_Exercise description:_ Retype the data exactly. Spelling and punctuation stay as they are.

Excerpts from a dataset
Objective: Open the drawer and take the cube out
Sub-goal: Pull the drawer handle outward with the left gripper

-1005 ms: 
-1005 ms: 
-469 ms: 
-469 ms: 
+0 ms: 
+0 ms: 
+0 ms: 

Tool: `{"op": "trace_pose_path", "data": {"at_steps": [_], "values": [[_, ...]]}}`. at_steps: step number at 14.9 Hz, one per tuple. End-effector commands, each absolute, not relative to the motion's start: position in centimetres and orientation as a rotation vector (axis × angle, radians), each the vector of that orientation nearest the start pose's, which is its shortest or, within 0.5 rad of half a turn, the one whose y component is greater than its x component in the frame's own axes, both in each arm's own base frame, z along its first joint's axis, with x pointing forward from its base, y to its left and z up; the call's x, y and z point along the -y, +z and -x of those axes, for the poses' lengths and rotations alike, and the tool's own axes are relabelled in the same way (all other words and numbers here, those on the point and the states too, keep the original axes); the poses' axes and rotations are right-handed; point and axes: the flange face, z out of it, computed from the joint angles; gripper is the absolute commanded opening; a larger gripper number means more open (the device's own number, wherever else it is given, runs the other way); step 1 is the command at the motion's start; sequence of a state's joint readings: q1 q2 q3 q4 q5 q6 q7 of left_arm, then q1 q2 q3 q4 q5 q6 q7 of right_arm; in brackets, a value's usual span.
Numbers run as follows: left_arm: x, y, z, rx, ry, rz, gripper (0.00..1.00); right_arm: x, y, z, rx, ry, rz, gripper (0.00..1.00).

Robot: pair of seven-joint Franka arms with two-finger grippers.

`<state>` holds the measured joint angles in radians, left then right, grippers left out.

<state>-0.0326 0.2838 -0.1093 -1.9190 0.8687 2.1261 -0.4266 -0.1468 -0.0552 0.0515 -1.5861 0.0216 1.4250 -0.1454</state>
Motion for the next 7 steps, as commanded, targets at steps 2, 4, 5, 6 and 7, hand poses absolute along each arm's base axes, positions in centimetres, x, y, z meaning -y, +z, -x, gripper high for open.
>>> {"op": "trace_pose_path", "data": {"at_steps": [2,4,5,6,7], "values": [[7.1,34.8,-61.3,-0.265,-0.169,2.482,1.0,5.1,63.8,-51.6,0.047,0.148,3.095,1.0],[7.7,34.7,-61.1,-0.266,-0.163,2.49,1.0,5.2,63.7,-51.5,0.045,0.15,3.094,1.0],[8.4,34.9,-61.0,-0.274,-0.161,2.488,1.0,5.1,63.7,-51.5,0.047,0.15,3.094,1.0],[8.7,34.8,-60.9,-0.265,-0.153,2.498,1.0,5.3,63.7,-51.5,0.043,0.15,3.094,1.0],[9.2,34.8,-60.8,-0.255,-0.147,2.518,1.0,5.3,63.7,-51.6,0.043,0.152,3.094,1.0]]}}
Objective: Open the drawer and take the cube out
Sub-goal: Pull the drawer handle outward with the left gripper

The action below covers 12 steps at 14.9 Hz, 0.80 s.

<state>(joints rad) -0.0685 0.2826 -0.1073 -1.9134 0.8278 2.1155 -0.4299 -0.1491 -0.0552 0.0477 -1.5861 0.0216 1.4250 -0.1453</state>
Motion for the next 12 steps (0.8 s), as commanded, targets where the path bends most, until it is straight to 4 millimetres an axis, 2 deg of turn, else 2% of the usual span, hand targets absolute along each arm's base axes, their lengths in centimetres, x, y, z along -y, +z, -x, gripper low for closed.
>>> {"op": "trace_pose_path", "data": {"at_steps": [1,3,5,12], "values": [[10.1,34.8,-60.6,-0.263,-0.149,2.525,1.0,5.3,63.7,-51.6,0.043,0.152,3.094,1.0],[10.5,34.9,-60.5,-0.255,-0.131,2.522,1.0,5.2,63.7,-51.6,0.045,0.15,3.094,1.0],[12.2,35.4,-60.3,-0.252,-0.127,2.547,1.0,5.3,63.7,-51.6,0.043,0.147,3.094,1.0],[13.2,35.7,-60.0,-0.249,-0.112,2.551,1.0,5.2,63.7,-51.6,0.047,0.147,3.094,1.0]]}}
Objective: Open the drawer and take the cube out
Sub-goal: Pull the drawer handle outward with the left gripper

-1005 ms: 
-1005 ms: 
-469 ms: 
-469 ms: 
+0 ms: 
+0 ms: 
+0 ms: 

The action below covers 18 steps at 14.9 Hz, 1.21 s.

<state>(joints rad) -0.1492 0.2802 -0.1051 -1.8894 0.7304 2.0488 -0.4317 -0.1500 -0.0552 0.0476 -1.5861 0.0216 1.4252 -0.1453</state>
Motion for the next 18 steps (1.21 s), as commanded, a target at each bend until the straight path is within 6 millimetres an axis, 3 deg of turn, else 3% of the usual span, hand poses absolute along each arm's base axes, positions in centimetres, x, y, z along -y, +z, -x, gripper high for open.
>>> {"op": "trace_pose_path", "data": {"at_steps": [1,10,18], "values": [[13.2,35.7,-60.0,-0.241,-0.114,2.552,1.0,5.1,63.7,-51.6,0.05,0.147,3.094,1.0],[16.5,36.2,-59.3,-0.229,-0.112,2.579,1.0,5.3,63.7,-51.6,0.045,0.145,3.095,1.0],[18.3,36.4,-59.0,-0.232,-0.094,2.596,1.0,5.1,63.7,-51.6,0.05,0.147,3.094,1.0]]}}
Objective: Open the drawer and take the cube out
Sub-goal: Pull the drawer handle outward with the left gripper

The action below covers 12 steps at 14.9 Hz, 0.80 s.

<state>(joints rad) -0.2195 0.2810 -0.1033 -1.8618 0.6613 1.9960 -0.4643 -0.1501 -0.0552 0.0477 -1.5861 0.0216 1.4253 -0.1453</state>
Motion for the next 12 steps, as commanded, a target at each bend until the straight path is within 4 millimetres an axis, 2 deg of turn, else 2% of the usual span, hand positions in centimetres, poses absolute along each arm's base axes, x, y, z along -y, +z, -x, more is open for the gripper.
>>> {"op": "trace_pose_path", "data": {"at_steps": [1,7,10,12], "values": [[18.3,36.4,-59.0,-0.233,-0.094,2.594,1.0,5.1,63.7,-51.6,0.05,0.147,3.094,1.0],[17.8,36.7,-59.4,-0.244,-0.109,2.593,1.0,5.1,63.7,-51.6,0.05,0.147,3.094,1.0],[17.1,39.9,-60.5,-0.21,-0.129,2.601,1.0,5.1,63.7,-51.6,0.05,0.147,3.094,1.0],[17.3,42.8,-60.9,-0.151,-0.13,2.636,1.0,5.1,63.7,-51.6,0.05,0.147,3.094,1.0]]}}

_Output:_
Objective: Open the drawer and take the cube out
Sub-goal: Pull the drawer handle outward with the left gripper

-1005 ms: 
-1005 ms: 
-469 ms: 
-469 ms: 
+0 ms: 
+0 ms: 
+0 ms: 

Tool: `{"op": "trace_pose_path", "data": {"at_steps": [_], "values": [[_, ...]]}}`. at_steps: step number at 14.9 Hz, one per tuple. End-effector commands, each absolute, not relative to the motion's start: position in centimetres and orientation as a rotation vector (axis × angle, radians), each the vector of that orientation nearest the start pose's, which is its shortest or, within 0.5 rad of half a turn, the one whose y component is greater than its x component in the frame's own axes, both in each arm's own base frame, z along its first joint's axis, with x pointing forward from its base, y to its left and z up; the call's x, y and z point along the -y, +z and -x of those axes, for the poses' lengths and rotations alike, and the tool's own axes are relabelled in the same way (all other words and numbers here, those on the point and the states too, keep the original axes); the poses' axes and rotations are right-handed; point and axes: the flange face, z out of it, computed from the joint angles; gripper is the absolute commanded opening; a larger gripper number means more open (the device's own number, wherever else it is given, runs the other way); step 1 is the command at the motion's start; sequence of a state's joint readings: q1 q2 q3 q4 q5 q6 q7 of left_arm, then q1 q2 q3 q4 q5 q6 q7 of right_arm; in brackets, a value's usual span.
Numbers run as follows: left_arm: x, y, z, rx, ry, rz, gripper (0.00..1.00); right_arm: x, y, z, rx, ry, rz, gripper (0.00..1.00).

Robot: pair of seven-joint Franka arms with two-finger grippers.

`<state>` holds the measured joint angles in radians, left then right, grippers left out.

<state>-0.0326 0.2838 -0.1093 -1.9190 0.8687 2.1261 -0.4266 -0.1468 -0.0552 0.0515 -1.5861 0.0216 1.4250 -0.1454</state>
Motion for the next 7 steps, as commanded, targets at steps 2, 4, 5, 6 and 7, hand poses absolute along each arm's base axes, positions in centimetres, x, y, z meaning -y, +z, -x, gripper high for open.
>>> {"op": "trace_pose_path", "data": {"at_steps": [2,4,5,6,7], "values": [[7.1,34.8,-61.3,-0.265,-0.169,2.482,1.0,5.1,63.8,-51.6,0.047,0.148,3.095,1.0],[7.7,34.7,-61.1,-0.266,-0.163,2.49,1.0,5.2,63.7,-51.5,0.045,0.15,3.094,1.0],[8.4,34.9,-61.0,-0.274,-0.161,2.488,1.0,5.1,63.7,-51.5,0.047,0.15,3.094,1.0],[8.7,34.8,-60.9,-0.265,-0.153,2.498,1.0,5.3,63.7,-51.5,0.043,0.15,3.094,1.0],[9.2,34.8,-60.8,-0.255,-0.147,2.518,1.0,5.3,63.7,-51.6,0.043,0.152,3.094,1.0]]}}
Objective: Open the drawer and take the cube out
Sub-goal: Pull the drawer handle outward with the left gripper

The action below covers 12 steps at 14.9 Hz, 0.80 s.

<state>(joints rad) -0.0685 0.2826 -0.1073 -1.9134 0.8278 2.1155 -0.4299 -0.1491 -0.0552 0.0477 -1.5861 0.0216 1.4250 -0.1453</state>
Motion for the next 12 steps (0.8 s), as commanded, targets where the path bends most, until it is straight to 4 millimetres an axis, 2 deg of turn, else 2% of the usual span, hand targets absolute along each arm's base axes, their lengths in centimetres, x, y, z along -y, +z, -x, gripper low for closed.
>>> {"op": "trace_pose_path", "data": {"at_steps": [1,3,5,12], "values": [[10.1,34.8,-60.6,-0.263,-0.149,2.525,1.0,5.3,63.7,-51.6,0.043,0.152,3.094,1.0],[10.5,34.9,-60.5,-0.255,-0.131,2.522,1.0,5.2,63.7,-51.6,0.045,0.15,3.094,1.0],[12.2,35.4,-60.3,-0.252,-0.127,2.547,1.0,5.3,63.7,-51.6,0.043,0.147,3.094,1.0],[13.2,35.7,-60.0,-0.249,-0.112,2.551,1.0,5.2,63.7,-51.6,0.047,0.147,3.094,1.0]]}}
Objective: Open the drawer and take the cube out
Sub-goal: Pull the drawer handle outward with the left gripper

-1005 ms: 
-1005 ms: 
-469 ms: 
-469 ms: 
+0 ms: 
+0 ms: 
+0 ms: 

The action below covers 18 steps at 14.9 Hz, 1.21 s.

<state>(joints rad) -0.1492 0.2802 -0.1051 -1.8894 0.7304 2.0488 -0.4317 -0.1500 -0.0552 0.0476 -1.5861 0.0216 1.4252 -0.1453</state>
Motion for the next 18 steps (1.21 s), as commanded, a target at each bend until the straight path is within 6 millimetres an axis, 3 deg of turn, else 3% of the usual span, hand poses absolute along each arm's base axes, positions in centimetres, x, y, z along -y, +z, -x, gripper high for open.
>>> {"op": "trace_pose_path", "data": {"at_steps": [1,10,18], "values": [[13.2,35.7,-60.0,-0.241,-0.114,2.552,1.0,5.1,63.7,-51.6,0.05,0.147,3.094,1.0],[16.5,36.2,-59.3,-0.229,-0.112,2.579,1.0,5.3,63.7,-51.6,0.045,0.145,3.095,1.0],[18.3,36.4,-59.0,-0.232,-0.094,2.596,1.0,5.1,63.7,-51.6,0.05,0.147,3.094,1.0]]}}
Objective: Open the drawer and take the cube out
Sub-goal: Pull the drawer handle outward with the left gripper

The action below covers 12 steps at 14.9 Hz, 0.80 s.

<state>(joints rad) -0.2195 0.2810 -0.1033 -1.8618 0.6613 1.9960 -0.4643 -0.1501 -0.0552 0.0477 -1.5861 0.0216 1.4253 -0.1453</state>
Motion for the next 12 steps, as commanded, a target at each bend until the straight path is within 4 millimetres an axis, 2 deg of turn, else 2% of the usual span, hand positions in centimetres, poses absolute along each arm's base axes, x, y, z along -y, +z, -x, more is open for the gripper.
>>> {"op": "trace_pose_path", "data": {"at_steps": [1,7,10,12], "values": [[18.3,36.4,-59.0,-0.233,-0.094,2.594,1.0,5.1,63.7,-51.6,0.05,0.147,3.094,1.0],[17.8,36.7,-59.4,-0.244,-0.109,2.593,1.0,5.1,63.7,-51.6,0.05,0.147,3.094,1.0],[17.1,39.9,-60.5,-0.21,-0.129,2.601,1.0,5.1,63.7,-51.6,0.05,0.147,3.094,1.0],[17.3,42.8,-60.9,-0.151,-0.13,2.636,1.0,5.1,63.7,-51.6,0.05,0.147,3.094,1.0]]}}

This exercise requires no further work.